Coaching career (HC unless noted)

Basketball
- 1920–1927: Idaho
- 1927–1942: Minnesota
- 1945–1948: Minnesota
- 1950: Tri-Cities Blackhawks

Baseball
- 1921–1927: Idaho
- 1942–1947: Minnesota

= Dave MacMillan =

American basketball coach

David MacMillan (December 24, 1886 – July 9, 1963) was an American basketball coach. He was a longtime head coach at the University of Minnesota (18 seasons, 1927–42, 1945–48), and briefly coached the NBA's Tri-Cities Blackhawks in 1950, succeeding Red Auerbach.
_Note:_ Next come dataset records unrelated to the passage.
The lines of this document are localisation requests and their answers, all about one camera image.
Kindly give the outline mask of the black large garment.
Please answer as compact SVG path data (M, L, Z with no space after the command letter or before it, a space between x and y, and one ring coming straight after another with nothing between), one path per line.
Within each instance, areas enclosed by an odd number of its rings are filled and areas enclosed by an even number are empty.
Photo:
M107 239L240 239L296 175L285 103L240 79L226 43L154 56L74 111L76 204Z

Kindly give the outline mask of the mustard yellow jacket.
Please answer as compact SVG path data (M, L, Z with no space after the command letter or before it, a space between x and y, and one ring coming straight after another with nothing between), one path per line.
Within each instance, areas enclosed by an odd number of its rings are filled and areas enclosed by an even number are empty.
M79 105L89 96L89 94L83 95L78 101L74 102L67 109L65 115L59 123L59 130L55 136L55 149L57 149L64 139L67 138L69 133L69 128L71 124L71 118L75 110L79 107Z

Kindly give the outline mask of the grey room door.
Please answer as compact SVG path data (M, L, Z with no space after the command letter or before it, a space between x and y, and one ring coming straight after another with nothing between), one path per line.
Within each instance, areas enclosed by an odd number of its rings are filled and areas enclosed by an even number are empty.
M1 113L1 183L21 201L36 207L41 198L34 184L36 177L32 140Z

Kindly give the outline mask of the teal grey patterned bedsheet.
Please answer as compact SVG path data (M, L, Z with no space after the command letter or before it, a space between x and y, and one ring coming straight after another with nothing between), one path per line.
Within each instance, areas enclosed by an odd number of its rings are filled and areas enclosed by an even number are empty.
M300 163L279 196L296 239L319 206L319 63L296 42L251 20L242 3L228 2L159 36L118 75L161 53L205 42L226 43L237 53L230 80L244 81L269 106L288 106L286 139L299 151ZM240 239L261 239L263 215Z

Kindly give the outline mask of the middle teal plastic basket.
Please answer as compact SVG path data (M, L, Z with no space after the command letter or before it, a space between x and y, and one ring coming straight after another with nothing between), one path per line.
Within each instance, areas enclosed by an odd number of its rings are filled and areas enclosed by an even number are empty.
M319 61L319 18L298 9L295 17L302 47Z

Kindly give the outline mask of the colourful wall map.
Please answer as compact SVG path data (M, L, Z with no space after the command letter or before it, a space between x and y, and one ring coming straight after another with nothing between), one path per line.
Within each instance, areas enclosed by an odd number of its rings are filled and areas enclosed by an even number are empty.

Born in New York City, he attended Oberlin College in Ohio before transferring to the University of Idaho.

Before Minnesota, MacMillan was the head coach at the University of Idaho in Moscow, his alma mater. He led the Vandals for seven seasons, from 1920 to 1927, the last six in the Pacific Coast Conference.
In Idaho's first two seasons in the PCC, his upstart program won consecutive conference titles in 1922 and 1923. He also coached baseball and freshman football at Idaho, and baseball at Minnesota from 1942 through 1947.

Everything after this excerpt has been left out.